When Councillor John I. Fitzgerald assails the great service that would be done for the people of Boston under the terms of the co-operative agreement between the Boston Public Library and the Harvard Business Library, it is a bit difficult to have patience. The whole arrangement is plainly one under which the city of Boston will receive much more than it gives. All the Boston Library does is to make the new Harvard library in Brighton a depository for such scattering books on business as are not required for ordinary current use at the Library in Copley square. In return, the Boston Public Library, and every citizen of Boston, will be given free use of one of the richest and most complete collections of books and files on business now in existence anywhere in the world.
Nor is that all of the story. Anyone who knows anything at all about business libraries knows that the only way by which they can be made of proper service to business men, is to have them expertly catalogued and conducted by a staff of specialists. The business man who wants library service usually wants just one thing; namely, quick, immediate supply of up-to-the-minute facts, comment and statistics upon practical problems that have arisen within his business. In the vast modern outpouring of trade journals, Government reports, research bulletins, and general magazine and newspaper articles, no ordinary library staff can possibly be expected to find its way round. Only expert special librarians can keep the material properly catalogued, filed and ready for quick reference. Some cities of the United States are now spending tens of thousands of dollars annually to maintain such reference service in the "business branch" of their public libraries.
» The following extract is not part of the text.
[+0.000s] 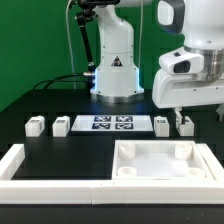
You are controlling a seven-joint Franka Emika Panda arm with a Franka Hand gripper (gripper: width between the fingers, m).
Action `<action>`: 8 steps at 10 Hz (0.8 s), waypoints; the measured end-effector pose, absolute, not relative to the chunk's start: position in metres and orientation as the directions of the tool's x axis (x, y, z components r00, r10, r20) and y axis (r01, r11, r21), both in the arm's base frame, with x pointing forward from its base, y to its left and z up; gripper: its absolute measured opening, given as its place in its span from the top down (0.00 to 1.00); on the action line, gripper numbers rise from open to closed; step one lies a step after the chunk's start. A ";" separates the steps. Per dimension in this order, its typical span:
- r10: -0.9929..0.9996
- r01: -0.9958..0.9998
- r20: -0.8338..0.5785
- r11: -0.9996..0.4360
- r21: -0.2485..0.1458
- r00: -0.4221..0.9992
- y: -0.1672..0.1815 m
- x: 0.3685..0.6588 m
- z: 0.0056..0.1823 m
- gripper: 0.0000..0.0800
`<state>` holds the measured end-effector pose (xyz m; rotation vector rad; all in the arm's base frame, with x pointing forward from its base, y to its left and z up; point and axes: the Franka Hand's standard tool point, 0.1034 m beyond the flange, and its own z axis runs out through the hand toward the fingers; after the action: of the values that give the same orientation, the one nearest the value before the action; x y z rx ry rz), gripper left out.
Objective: Assemble square table
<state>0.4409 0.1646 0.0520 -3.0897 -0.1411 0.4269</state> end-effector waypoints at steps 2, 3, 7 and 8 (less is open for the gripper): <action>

And it is all this large expense, and expert service, which the Harvard Business Library now stands ready to assume, as a matter of sheer helpfulness to the business men of Boston. As for Councillor Fitzgerald's complaint that business men will have to go to Brighton to secure this aid, the truth is, of course, that no such embarrassment is anticipated. Under the agreement the Librarians of the two institutions are to work out plans and regulations providing for the most direct delivery service that can possibly be attained. All any citizen needs to do, in order to secure special assistance, will be to telephone to the business library in Brigaton and his request will receive full attention.
Moreover, the agreement definitely promises to make the full resources of the two institutions directly available to any future business branch of the Boston Public Library which may be established in the downtown district. Time and again the librarian and trustees of the Boston Public Library have labored to secure decent attention from the Boston City Council for such a branch, similar to the business branches which progressive cities elsewhere throughout the Nation have established. And time and again their efforts have been thrown down, because members of the City Council, have called this "mere graft" for the business community and a "scheme" on the part of the Chamber of Commerce to help its own interests. Now Councillor Fitzgerald suddenly grows strangely tender for the convenience of Boston's business men and on this part of his case as aforesaid it is difficult to have patience.
But, and it is an important but, in so far as Mr. Fitzgerald's case involves the question whether the agreement between the two libraries is a violation of the anti-aid amendment the controversial situation is very different. Upon a careful, fresh reading of this section of the State's Constitution, no fair mind can deny that the councillor has been at least well justified in raising this issue. The language of the amendment is surprisingly inclusive, especially in its words restricting even the use of public property by any school or institution not wholly under public control. In this case, of course, the trustees of the Boston Public Library have not voted to give away one cent's worth of the city's property. They have merely agreed to make the Harvard Business Library a depository, just as many other institutions in Boston are made depositories, for books, and the trustees will retain full rights of control of that property. But still honest technical question may be raised whether the language of the agreement, and on this point a judicial determination would be highly desirable. The anti-aid amendment must at all times, and under all circumstances, be scrupulously protected, with complete fairness to every interest, group, or institution concerned. --Boston Transcript.